## [Exercise description]
Your answer should be the full data, transcribed exactly, with no pictures in it.

## [Supplied material]
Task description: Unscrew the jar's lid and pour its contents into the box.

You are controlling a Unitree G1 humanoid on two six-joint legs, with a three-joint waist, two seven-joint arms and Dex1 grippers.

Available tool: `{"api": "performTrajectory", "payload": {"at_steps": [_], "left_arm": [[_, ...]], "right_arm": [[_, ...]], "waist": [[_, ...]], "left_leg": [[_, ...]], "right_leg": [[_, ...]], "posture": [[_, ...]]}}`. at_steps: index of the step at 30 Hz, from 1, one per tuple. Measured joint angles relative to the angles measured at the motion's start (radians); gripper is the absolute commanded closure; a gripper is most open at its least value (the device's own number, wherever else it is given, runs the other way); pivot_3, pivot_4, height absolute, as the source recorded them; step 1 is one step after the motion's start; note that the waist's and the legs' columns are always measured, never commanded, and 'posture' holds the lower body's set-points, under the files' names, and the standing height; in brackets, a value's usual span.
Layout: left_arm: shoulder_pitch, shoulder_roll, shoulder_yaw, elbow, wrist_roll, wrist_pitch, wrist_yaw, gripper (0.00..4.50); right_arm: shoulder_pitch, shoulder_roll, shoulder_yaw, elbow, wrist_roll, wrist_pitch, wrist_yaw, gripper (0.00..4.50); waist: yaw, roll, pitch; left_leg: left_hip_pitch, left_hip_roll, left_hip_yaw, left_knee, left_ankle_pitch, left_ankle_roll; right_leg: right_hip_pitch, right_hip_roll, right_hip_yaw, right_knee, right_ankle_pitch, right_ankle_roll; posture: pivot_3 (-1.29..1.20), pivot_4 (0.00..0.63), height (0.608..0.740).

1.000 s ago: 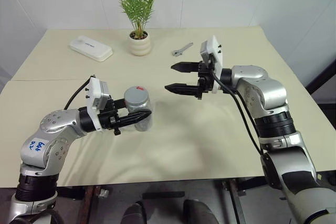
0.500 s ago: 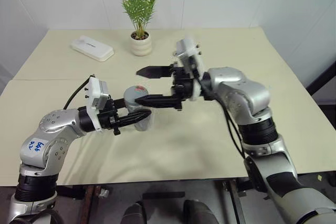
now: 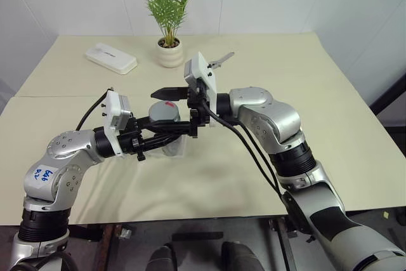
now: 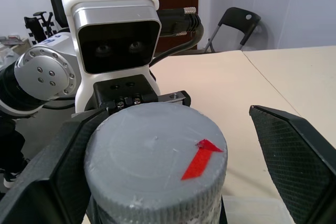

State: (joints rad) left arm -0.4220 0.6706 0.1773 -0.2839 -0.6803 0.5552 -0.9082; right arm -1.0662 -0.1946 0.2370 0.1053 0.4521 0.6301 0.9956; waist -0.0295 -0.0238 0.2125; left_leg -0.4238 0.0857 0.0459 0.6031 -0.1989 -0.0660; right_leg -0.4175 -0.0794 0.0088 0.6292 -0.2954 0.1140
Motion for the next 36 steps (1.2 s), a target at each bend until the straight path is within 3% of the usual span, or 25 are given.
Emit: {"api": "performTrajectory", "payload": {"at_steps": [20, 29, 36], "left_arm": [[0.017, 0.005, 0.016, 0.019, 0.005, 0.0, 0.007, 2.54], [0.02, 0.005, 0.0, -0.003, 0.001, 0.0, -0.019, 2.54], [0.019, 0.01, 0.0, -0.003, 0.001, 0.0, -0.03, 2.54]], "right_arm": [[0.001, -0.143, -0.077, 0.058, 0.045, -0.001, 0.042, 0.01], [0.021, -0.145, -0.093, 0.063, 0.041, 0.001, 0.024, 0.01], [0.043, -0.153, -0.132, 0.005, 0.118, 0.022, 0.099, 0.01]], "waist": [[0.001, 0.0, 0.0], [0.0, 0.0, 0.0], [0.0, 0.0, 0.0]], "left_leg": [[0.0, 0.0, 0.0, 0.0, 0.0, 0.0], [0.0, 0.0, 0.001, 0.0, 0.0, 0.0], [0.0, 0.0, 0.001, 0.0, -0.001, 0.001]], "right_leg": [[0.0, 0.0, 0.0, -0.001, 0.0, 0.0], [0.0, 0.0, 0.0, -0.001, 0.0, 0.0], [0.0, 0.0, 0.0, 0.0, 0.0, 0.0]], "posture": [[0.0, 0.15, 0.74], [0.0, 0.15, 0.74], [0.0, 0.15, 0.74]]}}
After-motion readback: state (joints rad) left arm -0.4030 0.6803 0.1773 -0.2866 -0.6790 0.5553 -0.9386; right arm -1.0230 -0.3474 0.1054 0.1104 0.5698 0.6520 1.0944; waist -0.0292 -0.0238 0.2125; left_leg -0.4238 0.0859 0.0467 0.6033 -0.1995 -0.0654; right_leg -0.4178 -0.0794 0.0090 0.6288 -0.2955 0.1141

## [Expected output]
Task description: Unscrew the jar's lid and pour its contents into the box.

You are controlling a Unitree G1 humanoid on two six-joint legs, with a three-joint waist, two seven-joint arms and Dex1 grippers.

Available tool: `{"api": "performTrajectory", "payload": {"at_steps": [_], "left_arm": [[_, ...]], "right_arm": [[_, ...]], "waist": [[_, ...]], "left_leg": [[_, ...]], "right_leg": [[_, ...]], "posture": [[_, ...]]}}`. at_steps: index of the step at 30 Hz, from 1, one per tuple. Measured joint angles relative to the angles measured at the motion's start (radians); gripper is the absolute commanded closure; a gripper is most open at its least value (the device's own number, wherever else it is given, runs the other way); pivot_3, pivot_4, height absolute, as the source recorded them; step 1 is one step after the motion's start; note that the waist's and the legs' columns are always measured, never commanded, and 'posture' holds the lower body's set-points, under the files' names, and the standing height; in brackets, a value's usual span.
Layout: left_arm: shoulder_pitch, shoulder_roll, shoulder_yaw, elbow, wrist_roll, wrist_pitch, wrist_yaw, gripper (0.00..4.50); right_arm: shoulder_pitch, shoulder_roll, shoulder_yaw, elbow, wrist_roll, wrist_pitch, wrist_yaw, gripper (0.00..4.50); waist: yaw, roll, pitch; left_leg: left_hip_pitch, left_hip_roll, left_hip_yaw, left_knee, left_ankle_pitch, left_ankle_roll; right_leg: right_hip_pitch, right_hip_roll, right_hip_yaw, right_knee, right_ankle_pitch, right_ankle_roll; posture: pivot_3 (-1.29..1.20), pivot_4 (0.00..0.63), height (0.608..0.740).

1.000 s ago: 
0.500 s ago: 
now: 
now: 

State: (joints rad) left arm -0.4220 0.6706 0.1773 -0.2839 -0.6803 0.5552 -0.9082; right arm -1.0662 -0.1946 0.2370 0.1053 0.4521 0.6301 0.9956; waist -0.0295 -0.0238 0.2125; left_leg -0.4238 0.0857 0.0459 0.6031 -0.1989 -0.0660; right_leg -0.4175 -0.0794 0.0088 0.6292 -0.2954 0.1140
Motion for the next 36 steps (1.2 s), a target at each bend until the straight path is within 3% of the usual span, or 25 are given.
Emit: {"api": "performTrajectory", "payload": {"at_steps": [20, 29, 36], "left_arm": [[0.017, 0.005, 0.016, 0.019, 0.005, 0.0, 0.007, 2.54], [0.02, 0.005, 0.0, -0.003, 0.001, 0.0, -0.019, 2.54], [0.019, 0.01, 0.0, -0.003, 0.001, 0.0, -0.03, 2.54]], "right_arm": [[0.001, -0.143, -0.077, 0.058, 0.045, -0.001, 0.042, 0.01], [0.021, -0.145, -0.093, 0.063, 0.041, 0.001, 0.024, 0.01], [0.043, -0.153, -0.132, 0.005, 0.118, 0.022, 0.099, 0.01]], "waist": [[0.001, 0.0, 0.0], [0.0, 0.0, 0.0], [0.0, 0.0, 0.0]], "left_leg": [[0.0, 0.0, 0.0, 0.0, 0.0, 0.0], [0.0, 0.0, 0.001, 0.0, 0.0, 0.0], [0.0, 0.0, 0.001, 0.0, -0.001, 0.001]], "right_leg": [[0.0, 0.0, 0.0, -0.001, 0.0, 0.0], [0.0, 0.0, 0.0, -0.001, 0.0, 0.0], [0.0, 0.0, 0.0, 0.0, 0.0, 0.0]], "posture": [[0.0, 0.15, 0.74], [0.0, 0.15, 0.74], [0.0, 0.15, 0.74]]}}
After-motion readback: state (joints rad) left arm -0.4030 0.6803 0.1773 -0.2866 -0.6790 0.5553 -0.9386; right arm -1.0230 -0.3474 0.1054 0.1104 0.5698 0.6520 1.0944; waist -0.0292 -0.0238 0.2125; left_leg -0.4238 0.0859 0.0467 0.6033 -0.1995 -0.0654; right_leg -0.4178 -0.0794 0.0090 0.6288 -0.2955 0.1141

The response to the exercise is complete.